Extracted data entries
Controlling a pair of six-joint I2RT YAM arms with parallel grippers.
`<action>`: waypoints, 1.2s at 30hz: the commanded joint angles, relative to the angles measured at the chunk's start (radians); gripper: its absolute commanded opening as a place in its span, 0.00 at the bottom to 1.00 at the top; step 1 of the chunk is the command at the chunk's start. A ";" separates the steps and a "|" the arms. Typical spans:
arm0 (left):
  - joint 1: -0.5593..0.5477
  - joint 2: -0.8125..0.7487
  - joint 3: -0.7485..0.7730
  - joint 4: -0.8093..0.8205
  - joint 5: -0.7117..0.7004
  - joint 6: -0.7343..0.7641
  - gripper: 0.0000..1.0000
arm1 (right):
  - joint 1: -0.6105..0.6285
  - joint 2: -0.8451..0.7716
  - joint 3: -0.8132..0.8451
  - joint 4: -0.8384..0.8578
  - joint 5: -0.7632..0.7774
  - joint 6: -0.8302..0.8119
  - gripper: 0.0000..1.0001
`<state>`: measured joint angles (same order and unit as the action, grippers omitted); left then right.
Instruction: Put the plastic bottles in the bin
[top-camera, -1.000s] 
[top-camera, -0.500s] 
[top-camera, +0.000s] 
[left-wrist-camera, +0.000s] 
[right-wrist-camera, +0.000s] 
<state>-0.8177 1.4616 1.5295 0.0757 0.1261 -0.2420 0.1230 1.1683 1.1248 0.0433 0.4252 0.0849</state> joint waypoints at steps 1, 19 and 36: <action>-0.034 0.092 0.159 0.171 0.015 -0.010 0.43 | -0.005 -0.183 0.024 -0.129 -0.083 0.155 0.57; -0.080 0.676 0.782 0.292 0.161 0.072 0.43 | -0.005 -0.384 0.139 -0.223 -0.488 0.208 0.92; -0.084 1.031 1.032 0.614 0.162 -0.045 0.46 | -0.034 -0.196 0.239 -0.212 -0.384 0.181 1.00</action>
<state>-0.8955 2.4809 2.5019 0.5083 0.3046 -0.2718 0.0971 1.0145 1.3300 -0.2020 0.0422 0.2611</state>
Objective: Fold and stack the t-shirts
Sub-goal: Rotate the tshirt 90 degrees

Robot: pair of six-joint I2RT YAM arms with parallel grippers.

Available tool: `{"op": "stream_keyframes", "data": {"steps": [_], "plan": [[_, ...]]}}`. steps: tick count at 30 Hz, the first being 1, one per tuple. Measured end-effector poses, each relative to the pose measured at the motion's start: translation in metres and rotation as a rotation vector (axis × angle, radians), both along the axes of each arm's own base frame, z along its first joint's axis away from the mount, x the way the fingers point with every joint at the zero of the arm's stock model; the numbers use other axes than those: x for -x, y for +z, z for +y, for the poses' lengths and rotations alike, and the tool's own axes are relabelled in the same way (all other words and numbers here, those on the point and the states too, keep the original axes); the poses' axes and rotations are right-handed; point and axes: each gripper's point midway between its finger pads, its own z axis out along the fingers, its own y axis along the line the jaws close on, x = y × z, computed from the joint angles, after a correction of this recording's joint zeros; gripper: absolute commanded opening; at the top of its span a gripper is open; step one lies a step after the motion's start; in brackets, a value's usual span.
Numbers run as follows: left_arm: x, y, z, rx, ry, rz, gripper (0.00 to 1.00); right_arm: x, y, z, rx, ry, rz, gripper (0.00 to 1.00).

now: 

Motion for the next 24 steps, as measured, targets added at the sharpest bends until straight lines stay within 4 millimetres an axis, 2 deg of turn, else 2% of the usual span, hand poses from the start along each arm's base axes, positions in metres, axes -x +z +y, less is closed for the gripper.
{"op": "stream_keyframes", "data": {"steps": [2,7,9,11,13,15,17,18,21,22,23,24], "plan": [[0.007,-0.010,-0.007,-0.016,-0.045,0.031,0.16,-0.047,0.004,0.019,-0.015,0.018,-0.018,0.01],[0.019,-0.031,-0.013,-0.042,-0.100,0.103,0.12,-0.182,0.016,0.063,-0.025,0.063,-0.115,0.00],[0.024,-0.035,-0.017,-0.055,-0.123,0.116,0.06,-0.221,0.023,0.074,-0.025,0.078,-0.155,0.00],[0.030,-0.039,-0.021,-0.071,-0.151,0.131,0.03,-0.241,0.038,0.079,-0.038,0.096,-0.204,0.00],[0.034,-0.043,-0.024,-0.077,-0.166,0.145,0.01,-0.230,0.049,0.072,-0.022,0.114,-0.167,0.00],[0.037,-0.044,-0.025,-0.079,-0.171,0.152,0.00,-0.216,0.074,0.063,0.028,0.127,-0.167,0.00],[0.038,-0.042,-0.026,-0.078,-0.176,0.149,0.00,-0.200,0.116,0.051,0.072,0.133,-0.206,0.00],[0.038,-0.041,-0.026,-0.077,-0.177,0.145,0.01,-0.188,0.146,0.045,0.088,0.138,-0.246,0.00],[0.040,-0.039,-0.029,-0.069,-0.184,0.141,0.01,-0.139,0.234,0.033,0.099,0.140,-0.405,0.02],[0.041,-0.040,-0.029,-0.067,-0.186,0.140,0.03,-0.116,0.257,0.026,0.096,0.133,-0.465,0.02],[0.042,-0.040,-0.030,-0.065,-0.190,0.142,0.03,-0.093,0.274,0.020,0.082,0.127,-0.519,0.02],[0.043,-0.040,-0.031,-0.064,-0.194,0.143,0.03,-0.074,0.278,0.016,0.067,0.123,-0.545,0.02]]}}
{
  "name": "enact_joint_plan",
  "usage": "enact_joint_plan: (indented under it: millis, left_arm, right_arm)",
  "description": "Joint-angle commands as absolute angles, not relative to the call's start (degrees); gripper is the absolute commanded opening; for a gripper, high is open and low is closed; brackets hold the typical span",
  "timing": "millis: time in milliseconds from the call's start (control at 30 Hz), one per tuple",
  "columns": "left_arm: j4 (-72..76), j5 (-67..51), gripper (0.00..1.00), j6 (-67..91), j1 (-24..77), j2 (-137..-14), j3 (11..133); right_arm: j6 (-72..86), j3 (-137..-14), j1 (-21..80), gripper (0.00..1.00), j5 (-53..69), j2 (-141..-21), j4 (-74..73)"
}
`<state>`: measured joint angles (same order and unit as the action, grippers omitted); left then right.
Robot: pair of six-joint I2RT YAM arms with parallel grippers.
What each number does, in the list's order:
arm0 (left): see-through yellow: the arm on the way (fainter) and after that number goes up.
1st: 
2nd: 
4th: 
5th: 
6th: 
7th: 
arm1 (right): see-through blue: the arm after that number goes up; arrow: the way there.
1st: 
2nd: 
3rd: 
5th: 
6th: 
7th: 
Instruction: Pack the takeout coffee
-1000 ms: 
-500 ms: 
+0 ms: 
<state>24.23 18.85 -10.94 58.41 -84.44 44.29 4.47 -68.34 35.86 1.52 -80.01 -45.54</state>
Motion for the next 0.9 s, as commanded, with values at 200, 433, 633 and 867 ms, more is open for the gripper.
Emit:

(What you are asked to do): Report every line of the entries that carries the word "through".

(Answer to this task):
arm0 (left): see-through yellow: the arm on the way (fainter) and after that number goes up.
arm1 (right): see-through blue: the arm after that number goes up; arrow: the way there.

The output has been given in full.